El día en que lo iban a matar Yokeem reflexionaba sentado en un banco a la orilla del mar sobre sus lejanos 16 años. Sin duda había sido una época feliz, sin duda. Los días comenzaban mucho más temprano y el sol no se ponía por las noches. La gente, ¡ay! Eran personas nuevas a las que conocer que seguro tendrían cosas nuevas que ofrecerle, amistades en potencia, descubrimientos, mundos inexplorados. Ahora su boca se torcía en un gesto amargamente irónico. Si hubiese sabido lo que iba a pasar casi todos esos "mundos" habría puesto rumbo a algún anillo exterior deshabitado de la galaxia, donde hacer cierto aquello de "mejor sólo..."

Yokeem repasaba sus conceptos originales sobre la vida, sobre el amor, sobre la amistad. ¡Qué iluso y que grande a la vez había sido!
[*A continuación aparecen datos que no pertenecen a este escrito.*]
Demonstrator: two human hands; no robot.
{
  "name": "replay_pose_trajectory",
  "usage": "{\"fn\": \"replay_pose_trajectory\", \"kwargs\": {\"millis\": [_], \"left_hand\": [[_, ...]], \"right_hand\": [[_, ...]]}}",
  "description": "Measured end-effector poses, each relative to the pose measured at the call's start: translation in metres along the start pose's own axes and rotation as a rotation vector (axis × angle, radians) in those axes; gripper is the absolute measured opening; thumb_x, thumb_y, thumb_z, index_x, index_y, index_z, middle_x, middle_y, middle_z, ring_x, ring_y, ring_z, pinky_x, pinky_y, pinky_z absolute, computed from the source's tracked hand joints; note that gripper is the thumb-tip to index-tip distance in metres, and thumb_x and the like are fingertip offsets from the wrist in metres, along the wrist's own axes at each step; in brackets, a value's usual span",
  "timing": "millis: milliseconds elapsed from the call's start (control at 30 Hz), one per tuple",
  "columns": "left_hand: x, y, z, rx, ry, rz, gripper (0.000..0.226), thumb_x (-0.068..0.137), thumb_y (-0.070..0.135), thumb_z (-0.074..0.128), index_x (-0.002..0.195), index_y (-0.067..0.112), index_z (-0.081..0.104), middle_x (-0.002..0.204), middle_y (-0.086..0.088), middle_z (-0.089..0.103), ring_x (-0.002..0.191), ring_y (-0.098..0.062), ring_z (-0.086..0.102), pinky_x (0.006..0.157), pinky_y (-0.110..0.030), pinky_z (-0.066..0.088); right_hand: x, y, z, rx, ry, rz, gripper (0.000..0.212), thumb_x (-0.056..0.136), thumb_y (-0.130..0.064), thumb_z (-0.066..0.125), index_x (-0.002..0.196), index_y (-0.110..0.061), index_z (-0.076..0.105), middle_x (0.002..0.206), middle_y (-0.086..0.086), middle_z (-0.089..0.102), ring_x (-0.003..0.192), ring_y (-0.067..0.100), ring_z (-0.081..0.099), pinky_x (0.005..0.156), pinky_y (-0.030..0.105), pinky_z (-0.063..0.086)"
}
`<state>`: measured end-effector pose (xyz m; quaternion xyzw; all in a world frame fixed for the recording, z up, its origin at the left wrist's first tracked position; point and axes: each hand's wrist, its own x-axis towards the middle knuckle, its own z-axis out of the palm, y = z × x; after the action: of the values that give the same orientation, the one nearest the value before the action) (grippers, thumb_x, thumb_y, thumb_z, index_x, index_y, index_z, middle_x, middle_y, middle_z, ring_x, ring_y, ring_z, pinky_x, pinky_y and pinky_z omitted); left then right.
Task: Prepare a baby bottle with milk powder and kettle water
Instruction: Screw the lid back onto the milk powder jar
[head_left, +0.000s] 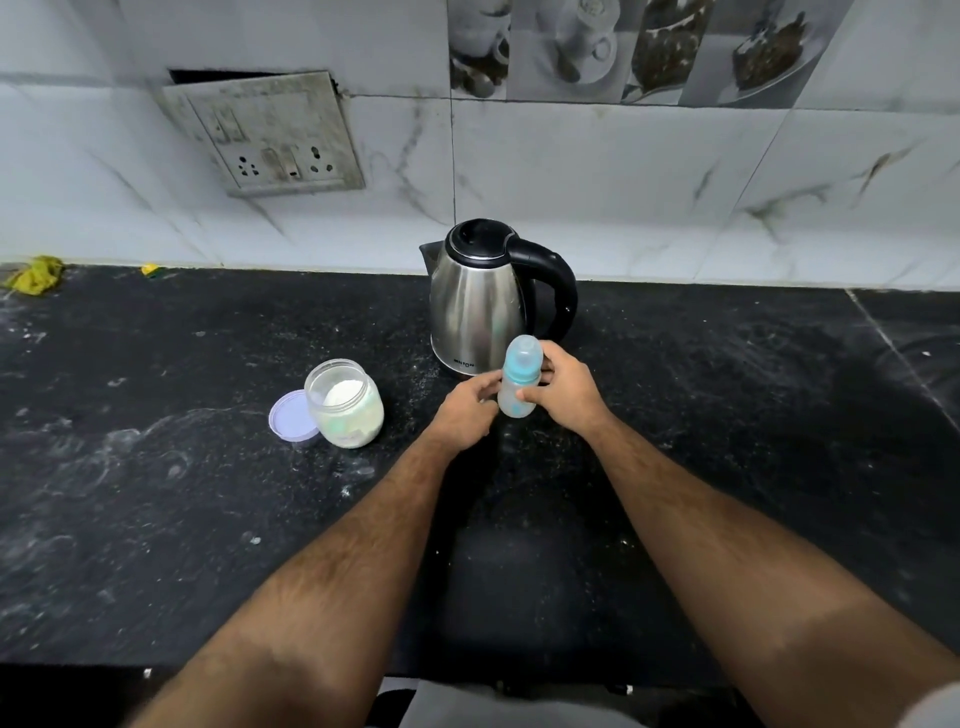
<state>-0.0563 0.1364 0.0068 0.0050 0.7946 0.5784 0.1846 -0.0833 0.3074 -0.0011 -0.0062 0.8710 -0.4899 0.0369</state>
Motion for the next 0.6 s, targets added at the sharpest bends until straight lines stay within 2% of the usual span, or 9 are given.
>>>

Iluso porque un poco de experiencia le habría dicho que se bajase de la nube y empezase a caminar por la tierra, grande porque aquellos sueños fueron únicos e irrepetibles, llenando cualquier día triste de una luz que hacía años que sus ojos ciegos no veían. La vida no era un bloc cuadriculado, sino una golondrina en movimiento que no volvía a ningún nido del pasado (perdón por el plagio, Joaquín). El amor era uno más uno, sin equis ni íes indefinidas. Lo malo, le susurraba el maldito viento sincero, fue descubrir que era un abstracto, un concepto sin pies ni cabeza, una palabra escrita en un libro que siempre fue más hermoso que la realidad. Lo triste, asentía por inercia desganado, era comprar en las rebajas un retal de convicciones y ver que las ratas le han agujereado hasta el alma, con un clic gastado como el de la pistola que en ese instante se sostenía entre sus ojos.
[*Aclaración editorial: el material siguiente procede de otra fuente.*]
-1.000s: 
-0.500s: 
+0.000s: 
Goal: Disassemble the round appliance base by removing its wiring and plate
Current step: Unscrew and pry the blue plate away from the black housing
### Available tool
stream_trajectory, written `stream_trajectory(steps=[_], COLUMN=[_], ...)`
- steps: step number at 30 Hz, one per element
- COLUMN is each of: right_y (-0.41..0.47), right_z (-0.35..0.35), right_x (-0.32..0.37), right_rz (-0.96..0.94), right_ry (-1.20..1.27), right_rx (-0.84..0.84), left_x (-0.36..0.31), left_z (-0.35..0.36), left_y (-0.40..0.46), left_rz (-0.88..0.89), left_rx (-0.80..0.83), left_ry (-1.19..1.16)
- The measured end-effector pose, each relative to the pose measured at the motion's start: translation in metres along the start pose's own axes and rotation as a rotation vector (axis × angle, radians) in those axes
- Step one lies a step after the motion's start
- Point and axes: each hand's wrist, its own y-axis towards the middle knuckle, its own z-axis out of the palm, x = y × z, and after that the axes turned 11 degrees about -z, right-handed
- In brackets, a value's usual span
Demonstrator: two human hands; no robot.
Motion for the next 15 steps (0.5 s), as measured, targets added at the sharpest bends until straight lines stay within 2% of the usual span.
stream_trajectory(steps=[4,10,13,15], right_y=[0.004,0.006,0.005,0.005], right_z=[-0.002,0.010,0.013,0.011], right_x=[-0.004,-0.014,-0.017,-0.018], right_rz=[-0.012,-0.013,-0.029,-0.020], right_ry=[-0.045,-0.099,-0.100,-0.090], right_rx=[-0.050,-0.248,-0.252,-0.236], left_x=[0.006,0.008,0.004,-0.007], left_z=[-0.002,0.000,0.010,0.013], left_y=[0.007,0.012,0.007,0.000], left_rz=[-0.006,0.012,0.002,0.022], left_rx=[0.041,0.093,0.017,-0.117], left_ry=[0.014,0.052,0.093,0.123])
El día en que lo iba a matar, Dante vió a Yokeem sentado en un mustio banco de madera. En el fondo no quería, pero era necesario. No podían seguir conviviendo. Yokeem lo arrastraba hacia un abismo, Dante quería nadar aunque fuese a contracorriente. Desde que él había aparecido nada había sido igual. La luna seguía alterándolo de día. La larga marcha de la vida cada vez se hacía más pesada y ya iba por el segundo aviso. La ilusión estaba muerta, la vida estaba muerta, el amor estaba muerto. ¿Qué motivos tenía entonces? Que siempre tenía razón. Él lo avisaba una y otra vez, pero la estupidez de Dante lo hacía volver a tropezarse, pensando que quizás ahora la roca se movería del sitio por su propia voluntad. Yokeem parecía no percatarse de su presencia, factor que aprovechó para encañonarlo con una pequeña pistola gris.

Yokeem irguió la mirada y se encontró viendo unos ojos tristes, un reflejo de sí mismo, menos reflexivo, más soñadores e infinitamente más decepcionados.
Dante bajó la mirada y se encontró observando unos ojos viejos, gastados de tanto observar el tiempo y sus vaivenes, mucho más pausados que los suyos e infinitamente más resignados.
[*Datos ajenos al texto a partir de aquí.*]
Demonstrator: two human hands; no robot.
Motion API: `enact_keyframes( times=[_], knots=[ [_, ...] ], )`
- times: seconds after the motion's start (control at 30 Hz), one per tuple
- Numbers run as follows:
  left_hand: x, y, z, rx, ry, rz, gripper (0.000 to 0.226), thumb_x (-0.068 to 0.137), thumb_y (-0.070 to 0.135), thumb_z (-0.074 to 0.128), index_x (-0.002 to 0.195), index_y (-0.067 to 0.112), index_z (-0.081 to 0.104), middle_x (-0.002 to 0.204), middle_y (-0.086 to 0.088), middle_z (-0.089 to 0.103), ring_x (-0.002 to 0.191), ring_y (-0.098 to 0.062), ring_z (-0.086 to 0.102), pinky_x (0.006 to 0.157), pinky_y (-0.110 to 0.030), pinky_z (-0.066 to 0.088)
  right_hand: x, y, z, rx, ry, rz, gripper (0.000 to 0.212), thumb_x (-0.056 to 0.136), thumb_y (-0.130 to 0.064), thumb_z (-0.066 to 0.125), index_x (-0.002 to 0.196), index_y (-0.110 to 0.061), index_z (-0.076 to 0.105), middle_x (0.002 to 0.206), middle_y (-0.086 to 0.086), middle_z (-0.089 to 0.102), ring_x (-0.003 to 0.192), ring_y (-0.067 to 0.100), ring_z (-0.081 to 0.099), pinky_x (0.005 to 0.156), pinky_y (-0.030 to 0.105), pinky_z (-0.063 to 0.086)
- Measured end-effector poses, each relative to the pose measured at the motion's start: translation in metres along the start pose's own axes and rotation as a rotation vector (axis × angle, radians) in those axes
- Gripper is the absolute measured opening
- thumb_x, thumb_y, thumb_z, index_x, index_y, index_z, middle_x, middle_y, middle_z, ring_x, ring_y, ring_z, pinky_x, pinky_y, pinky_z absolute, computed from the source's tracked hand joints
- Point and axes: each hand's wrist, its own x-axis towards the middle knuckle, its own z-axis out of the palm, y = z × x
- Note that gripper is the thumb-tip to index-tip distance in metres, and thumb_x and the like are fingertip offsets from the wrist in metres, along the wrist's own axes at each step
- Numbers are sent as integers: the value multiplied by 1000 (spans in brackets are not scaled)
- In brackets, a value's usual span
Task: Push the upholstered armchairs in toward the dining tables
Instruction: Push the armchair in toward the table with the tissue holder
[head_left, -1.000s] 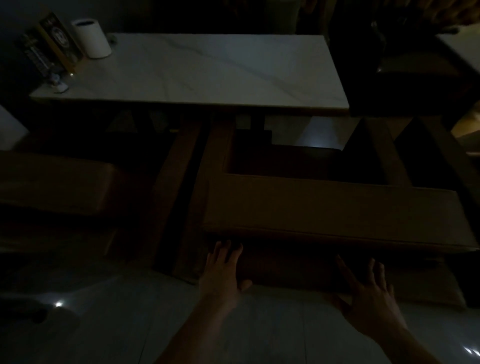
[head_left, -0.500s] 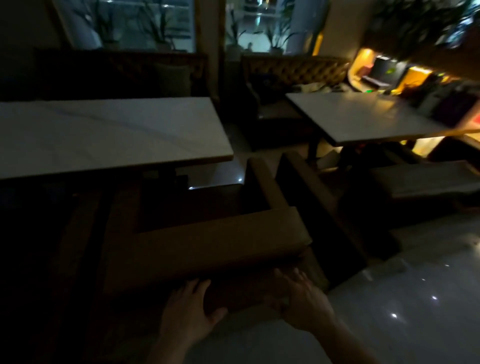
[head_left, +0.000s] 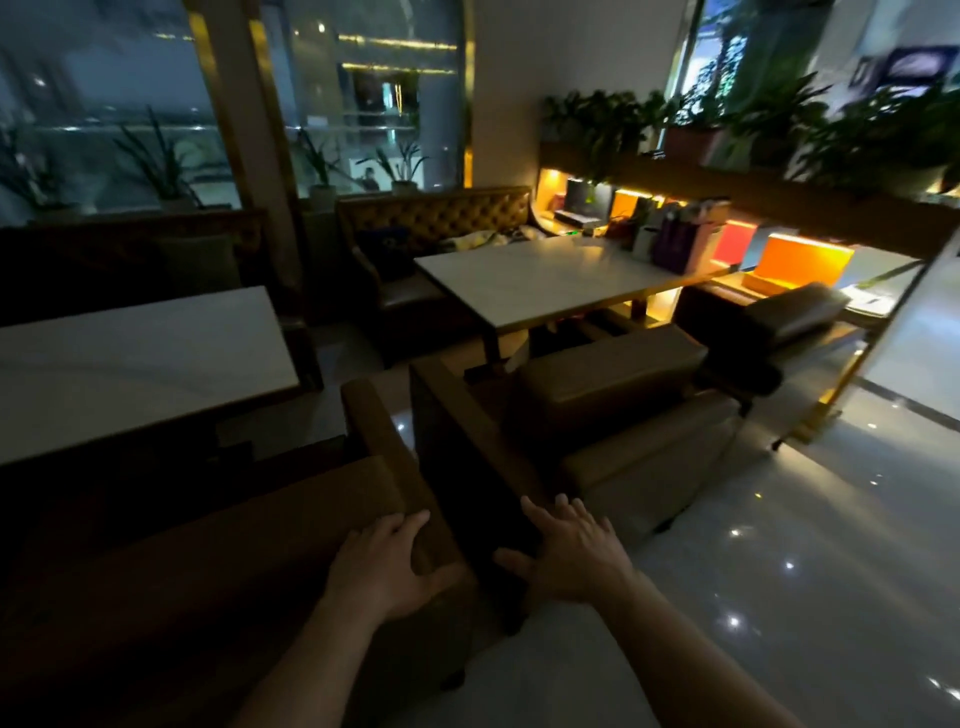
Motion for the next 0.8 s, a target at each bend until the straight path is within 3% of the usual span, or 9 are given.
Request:
enact_keyframes(
  times=[0.23,0.4,0.5,0.67,0.8],
  knots=[
    [44,142,-3,47,76,160,99,74,90,39,155,40,10,164,3,11,149,-23,14,119,-49,17,-21,130,-58,28,127,44,92,80,-85,39,155,-41,8,165,8,13,151,31,10,119,55,17],
    [88,223,4,41,128,246,97,77,85,45,155,40,7,165,4,7,151,-20,4,122,-49,9,-14,216,-73,78,202,142,103,69,-94,26,155,-43,1,166,11,6,153,31,5,122,52,15],
    [122,260,15,43,167,261,97,78,83,45,155,40,6,165,3,8,151,-21,4,122,-47,5,2,261,-78,88,214,190,101,73,-93,31,155,-44,1,166,10,5,153,29,3,121,51,16],
    [205,310,46,17,145,233,96,80,80,47,155,39,4,165,1,10,151,-22,5,122,-47,6,54,340,-77,52,187,233,102,72,-94,30,154,-44,-2,166,11,4,153,30,3,120,50,16],
    [276,342,74,-26,78,216,97,79,80,47,156,37,5,165,0,10,151,-22,6,122,-46,7,101,401,-79,38,68,286,104,71,-93,33,155,-43,-2,167,10,-1,153,28,0,123,50,13]
  ],
)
El cruce de miradas les permitió ver bajo los rayos del sol unos finos hilos que salían de sus cuerpos, dándoles el aspecto de unas marionetas cruzadas en un baile de cuerdas. "Gris". Meros muñecos de Gris. Cada cual a su modo, pero sin poder decidir sobre sus destinos. Fue entonces cuando Dante tiró la pistola al mar y se sento junto a Yokeem, acompañando su mirada perpleja con una sonrisa descafeinada. Si las cosas acababan así algún día por lo menos ese hijo de puta tendría que mancharse las manos.

Otra vez, otro momento. Pero un atardecer es suficiente para teñir de rojo el gris más oscuro.